## DATA SUPPLIED
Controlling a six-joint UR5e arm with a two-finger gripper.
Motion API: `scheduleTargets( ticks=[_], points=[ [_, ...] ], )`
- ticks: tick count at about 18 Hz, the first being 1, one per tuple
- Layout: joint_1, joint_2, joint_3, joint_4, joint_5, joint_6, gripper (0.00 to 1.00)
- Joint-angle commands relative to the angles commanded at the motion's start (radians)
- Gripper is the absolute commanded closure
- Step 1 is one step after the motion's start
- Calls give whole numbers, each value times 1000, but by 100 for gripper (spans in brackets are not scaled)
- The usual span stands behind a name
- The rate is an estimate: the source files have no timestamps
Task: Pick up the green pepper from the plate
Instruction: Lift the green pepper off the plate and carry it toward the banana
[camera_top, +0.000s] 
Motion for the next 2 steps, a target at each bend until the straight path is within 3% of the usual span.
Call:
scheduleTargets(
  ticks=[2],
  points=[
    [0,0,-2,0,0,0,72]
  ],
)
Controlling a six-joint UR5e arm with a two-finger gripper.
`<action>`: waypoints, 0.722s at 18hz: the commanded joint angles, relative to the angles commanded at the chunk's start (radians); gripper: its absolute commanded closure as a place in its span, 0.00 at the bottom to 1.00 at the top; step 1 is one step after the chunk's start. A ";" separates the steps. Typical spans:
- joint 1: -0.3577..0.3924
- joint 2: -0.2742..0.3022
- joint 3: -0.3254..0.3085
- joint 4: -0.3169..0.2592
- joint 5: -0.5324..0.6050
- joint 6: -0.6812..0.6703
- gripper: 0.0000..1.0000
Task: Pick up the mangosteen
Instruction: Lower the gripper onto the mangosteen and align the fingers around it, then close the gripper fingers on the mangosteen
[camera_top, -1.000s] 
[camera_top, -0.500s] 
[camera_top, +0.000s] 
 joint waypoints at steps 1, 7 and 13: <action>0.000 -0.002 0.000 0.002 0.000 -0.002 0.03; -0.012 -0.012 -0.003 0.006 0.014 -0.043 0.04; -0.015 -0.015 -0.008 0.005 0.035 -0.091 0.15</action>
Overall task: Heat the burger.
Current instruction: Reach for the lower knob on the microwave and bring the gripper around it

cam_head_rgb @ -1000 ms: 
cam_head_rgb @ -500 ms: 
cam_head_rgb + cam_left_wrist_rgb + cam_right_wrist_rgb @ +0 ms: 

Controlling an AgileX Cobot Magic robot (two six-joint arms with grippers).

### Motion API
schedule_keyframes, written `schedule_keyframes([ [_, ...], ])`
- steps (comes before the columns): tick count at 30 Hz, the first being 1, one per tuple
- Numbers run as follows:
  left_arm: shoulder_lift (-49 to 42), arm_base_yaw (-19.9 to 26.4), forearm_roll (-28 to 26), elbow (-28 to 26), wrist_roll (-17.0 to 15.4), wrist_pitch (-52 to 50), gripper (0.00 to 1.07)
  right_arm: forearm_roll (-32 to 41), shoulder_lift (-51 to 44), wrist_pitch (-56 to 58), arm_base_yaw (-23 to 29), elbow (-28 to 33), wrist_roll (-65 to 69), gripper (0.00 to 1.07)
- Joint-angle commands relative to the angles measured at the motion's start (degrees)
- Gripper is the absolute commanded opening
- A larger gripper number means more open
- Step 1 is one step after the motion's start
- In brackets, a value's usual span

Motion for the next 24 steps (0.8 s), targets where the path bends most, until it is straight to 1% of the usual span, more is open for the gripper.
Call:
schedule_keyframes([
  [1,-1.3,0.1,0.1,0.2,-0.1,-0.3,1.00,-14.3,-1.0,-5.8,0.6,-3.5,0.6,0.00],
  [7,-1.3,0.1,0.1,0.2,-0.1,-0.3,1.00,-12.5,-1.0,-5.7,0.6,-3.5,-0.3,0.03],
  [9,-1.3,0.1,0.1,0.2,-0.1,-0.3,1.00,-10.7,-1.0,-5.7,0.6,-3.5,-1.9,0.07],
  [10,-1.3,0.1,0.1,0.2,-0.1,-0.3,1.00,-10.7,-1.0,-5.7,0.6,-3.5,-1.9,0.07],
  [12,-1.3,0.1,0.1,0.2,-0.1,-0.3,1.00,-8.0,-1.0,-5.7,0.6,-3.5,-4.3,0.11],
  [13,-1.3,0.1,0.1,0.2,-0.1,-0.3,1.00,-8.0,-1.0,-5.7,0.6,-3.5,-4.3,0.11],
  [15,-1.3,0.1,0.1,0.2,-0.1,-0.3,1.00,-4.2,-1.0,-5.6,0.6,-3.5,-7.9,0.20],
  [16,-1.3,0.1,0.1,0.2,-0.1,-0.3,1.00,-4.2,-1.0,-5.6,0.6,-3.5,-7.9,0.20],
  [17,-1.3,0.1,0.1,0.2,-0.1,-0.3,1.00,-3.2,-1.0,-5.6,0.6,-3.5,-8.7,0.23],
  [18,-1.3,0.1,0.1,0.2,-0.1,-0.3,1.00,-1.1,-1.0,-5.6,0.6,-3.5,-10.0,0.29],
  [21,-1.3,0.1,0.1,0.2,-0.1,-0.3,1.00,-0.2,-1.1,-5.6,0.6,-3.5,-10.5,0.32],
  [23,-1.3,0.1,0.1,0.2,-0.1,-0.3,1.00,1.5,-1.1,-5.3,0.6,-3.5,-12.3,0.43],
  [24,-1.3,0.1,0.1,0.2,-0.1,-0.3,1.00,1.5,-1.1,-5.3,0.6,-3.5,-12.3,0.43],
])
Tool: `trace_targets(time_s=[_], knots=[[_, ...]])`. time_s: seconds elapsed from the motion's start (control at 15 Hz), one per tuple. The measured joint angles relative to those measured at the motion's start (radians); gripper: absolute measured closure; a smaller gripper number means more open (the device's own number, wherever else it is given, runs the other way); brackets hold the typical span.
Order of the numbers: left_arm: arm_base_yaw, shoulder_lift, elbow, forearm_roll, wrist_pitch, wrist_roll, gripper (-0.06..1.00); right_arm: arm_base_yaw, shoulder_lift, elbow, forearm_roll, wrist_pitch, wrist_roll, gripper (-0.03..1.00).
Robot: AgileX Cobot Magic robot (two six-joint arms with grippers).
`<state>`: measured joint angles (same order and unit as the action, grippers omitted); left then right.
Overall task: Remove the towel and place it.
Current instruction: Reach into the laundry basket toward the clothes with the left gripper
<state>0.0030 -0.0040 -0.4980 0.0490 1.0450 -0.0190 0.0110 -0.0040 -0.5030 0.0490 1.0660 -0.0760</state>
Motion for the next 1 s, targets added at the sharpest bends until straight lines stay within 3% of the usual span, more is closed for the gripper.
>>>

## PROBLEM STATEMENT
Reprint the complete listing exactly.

## SOLUTION
Controlling a six-joint UR5e arm with a two-finger gripper.
Motion API: `scheduleTargets( ticks=[_], points=[ [_, ...] ], )`
- ticks: tick count at about 18 Hz, the first being 1, one per tuple
- Layout: joint_1, joint_2, joint_3, joint_4, joint_5, joint_6, gripper (0.00 to 1.00)
- Joint-angle commands relative to the angles commanded at the motion's start (radians)
- Gripper is the absolute commanded closure
- Step 1 is one step after the motion's start
- Calls give whole numbers, each value times 1000, but by 100 for gripper (spans in brackets are not scaled)
- The usual span stands behind a name
- The rate is an estimate: the source files have no timestamps
Task: Pick up the green pepper from the plate
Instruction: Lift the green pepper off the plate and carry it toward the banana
[camera_top, +0.000s] 
Motion for the next 2 steps, a target at each bend until the straight path is within 3% of the usual span.
Call:
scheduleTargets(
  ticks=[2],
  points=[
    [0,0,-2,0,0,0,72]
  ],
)
Controlling a six-joint UR5e arm with a two-finger gripper.
`<action>`: waypoints, 0.722s at 18hz: the commanded joint angles, relative to the angles commanded at the chunk's start (radians); gripper: its absolute commanded closure as a place in its span, 0.00 at the bottom to 1.00 at the top; step 1 is one step after the chunk's start. A ";" separates the steps. Typical spans:
- joint 1: -0.3577..0.3924
- joint 2: -0.2742..0.3022
- joint 3: -0.3254..0.3085
- joint 4: -0.3169..0.2592
- joint 5: -0.5324..0.6050
- joint 6: -0.6812..0.6703
- gripper: 0.0000..1.0000
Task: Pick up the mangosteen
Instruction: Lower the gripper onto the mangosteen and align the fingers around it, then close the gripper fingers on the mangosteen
[camera_top, -1.000s] 
[camera_top, -0.500s] 
[camera_top, +0.000s] 
 joint waypoints at steps 1, 7 and 13: <action>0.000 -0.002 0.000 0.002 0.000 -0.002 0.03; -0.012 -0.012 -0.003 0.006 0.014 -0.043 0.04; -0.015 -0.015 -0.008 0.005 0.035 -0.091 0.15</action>
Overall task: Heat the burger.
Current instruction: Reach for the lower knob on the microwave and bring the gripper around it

cam_head_rgb @ -1000 ms: 
cam_head_rgb @ -500 ms: 
cam_head_rgb + cam_left_wrist_rgb + cam_right_wrist_rgb @ +0 ms: 

Controlling an AgileX Cobot Magic robot (two six-joint arms with grippers).

### Motion API
schedule_keyframes, written `schedule_keyframes([ [_, ...], ])`
- steps (comes before the columns): tick count at 30 Hz, the first being 1, one per tuple
- Numbers run as follows:
  left_arm: shoulder_lift (-49 to 42), arm_base_yaw (-19.9 to 26.4), forearm_roll (-28 to 26), elbow (-28 to 26), wrist_roll (-17.0 to 15.4), wrist_pitch (-52 to 50), gripper (0.00 to 1.07)
  right_arm: forearm_roll (-32 to 41), shoulder_lift (-51 to 44), wrist_pitch (-56 to 58), arm_base_yaw (-23 to 29), elbow (-28 to 33), wrist_roll (-65 to 69), gripper (0.00 to 1.07)
- Joint-angle commands relative to the angles measured at the motion's start (degrees)
- Gripper is the absolute commanded opening
- A larger gripper number means more open
- Step 1 is one step after the motion's start
- In brackets, a value's usual span

Motion for the next 24 steps (0.8 s), targets where the path bends most, until it is straight to 1% of the usual span, more is open for the gripper.
Call:
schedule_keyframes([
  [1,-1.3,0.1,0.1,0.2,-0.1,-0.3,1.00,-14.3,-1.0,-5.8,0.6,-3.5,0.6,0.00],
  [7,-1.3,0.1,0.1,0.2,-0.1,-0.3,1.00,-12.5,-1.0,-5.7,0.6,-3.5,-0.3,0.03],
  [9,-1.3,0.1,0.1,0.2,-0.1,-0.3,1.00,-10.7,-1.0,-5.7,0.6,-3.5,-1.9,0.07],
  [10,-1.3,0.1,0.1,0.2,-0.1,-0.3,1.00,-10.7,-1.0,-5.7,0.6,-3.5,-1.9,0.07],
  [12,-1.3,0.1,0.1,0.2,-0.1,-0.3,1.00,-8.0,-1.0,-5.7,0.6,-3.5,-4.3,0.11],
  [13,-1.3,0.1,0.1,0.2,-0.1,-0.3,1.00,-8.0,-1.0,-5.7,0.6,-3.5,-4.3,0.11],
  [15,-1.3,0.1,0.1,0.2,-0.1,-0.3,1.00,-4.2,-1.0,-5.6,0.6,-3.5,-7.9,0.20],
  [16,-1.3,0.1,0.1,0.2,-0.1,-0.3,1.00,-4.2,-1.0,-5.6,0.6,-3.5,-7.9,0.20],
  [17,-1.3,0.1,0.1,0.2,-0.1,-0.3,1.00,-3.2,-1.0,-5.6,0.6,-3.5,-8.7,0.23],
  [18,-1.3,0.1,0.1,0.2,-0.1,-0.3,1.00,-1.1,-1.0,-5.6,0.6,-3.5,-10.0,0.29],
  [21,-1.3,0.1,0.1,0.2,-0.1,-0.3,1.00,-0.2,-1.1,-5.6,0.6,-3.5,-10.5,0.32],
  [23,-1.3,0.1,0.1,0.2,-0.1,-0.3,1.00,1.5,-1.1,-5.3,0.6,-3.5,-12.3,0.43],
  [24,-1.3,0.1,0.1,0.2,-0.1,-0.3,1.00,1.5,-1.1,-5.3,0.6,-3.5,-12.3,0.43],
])
Tool: `trace_targets(time_s=[_], knots=[[_, ...]])`. time_s: seconds elapsed from the motion's start (control at 15 Hz), one per tuple. The measured joint angles relative to those measured at the motion's start (radians); gripper: absolute measured closure; a smaller gripper number means more open (the device's own number, wherever else it is given, runs the other way); brackets hold the typical span.
Order of the numbers: left_arm: arm_base_yaw, shoulder_lift, elbow, forearm_roll, wrist_pitch, wrist_roll, gripper (-0.06..1.00); right_arm: arm_base_yaw, shoulder_lift, elbow, forearm_roll, wrist_pitch, wrist_roll, gripper (-0.03..1.00).
Robot: AgileX Cobot Magic robot (two six-joint arms with grippers).
`<state>`: measured joint angles (same order and unit as the action, grippers omitted); left then right.
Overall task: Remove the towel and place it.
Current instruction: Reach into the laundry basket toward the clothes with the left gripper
<state>0.0030 -0.0040 -0.4980 0.0490 1.0450 -0.0190 0.0110 -0.0040 -0.5030 0.0490 1.0660 -0.0760</state>
Motion for the next 1 s, targets added at the sharpest bends until straight lines stay within 3% of the usual span, more is closed for the gripper.
>>>

What came before is the finished answer.